Both consist of prestressed, 6-ft-deep concrete beams and post-tensioned deck slabs; the runway segment will be supported by solid walls, while the taxiway portion will be built on piers. The structures will accommodate highway and rail lines underneath, functioning like an overpass or tunnel roof, says Ron Murtha, program director with Parsons Transportation Group, the construction program manager for the Broward County Aviation Dept.

While this work is going on, a joint venture of Odebrecht and Central Florida Equipment is progressing on its approximately $226-million contract to build an embankment totaling 6.5 million cu yd of aggregate, supported by 40-ft-tall mechanically stabilized earth walls totaling 323,500 sq ft.

In mid-April, Archer Western Contractors was the apparent low bidder for the runway paving contract, with a bid of $87.7 million.

Additionally, a separate, $250-million "noise mitigation" effort that upgrades nearby residences with new roofs, windows and other improvements pushes runway-related costs to roughly $1 billion. The runway expansion is occurring in tandem with an $800-million terminal renovation and expansion program.

Up and Away

The tight site presented a challenge to the crews. Boxed in on all four sides—by highways on the east, west and north, and by a residential area on the south—the airport had no available land on which to expand. That meant it would have to use the land previously utilized as a light aviation landing strip for the new runway. Even so, that stretch of property was still too short.

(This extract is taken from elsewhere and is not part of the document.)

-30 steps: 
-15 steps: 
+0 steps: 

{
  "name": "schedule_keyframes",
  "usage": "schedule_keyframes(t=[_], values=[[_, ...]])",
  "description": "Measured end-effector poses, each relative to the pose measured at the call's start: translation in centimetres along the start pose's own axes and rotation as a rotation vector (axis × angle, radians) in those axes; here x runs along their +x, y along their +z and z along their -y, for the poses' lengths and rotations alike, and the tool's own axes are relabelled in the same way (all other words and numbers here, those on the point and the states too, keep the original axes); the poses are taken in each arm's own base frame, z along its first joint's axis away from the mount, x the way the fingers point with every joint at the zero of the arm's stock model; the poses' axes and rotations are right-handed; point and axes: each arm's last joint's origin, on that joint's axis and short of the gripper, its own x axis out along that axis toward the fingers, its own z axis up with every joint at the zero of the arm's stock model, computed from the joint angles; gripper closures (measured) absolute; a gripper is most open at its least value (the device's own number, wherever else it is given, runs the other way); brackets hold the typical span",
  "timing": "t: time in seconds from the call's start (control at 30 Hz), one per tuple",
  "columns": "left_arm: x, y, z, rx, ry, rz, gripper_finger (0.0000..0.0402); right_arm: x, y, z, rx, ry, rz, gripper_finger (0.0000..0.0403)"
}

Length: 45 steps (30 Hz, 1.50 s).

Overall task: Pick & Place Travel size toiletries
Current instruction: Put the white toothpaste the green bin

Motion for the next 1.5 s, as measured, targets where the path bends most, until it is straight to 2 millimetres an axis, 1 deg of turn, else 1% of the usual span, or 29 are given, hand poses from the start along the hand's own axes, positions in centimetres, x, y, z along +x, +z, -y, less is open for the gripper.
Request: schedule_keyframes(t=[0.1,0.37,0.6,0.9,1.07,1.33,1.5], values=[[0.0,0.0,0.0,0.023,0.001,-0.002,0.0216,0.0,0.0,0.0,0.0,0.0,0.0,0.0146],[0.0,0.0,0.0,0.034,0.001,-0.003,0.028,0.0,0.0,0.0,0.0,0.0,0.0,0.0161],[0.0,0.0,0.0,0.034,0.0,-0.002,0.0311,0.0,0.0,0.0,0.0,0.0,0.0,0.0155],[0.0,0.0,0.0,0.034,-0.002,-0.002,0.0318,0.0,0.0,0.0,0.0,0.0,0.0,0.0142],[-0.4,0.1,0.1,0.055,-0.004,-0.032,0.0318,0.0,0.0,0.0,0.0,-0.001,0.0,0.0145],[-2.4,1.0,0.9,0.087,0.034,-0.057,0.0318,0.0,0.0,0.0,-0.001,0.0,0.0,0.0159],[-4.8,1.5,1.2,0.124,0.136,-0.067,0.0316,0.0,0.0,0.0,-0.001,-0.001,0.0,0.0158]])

As a result, the project team, opted to jump the runway across the east side's highway/rail corridor and onto the embankment.

Starting from the west end, the new 150-ft-wide runway will first extend on a level course for roughly 30% of its ultimate 8,000-ft length, says Darin Larson, vice president and operations manager of aviation services with Tampa-based Atkins, the project's design criteria engineer for the bridge structures. Then it begins to slope upward, to a maximum of 1.31% before flattening out to 0.8% just before the bridge structures. Over that stretch, the runway gains roughly 55 ft in height, ending up about 60 ft above the east-side rail line—which was the controlling factor with its 24-ft clearance requirement.

The structure supporting the runway spans 583 ft along its centerline, while the taxiway structure span is longer, at 723 ft, due to the wider configuration of the highway/rail corridor at that location.

In all, the structures will use 2,661 24-in. concrete piles, 69,859 cu yd of cast-in-place concrete and 857 prestressed I-beams. The cast-in-place walls for the runway structure will be 3 ft thick and continuous. The runway and taxiway decks will be 15.5 in. and 14.5 in. deep, respectively.

"They'll take a new A380 or a fully loaded 747 hitting the bridge deck, [which is a] very unusual load for a bridge structure," says Michael Hernandez, design coordinator with Tutor Perini/Baker. "The pile loading is much greater than you would expect if this was a regular bridge."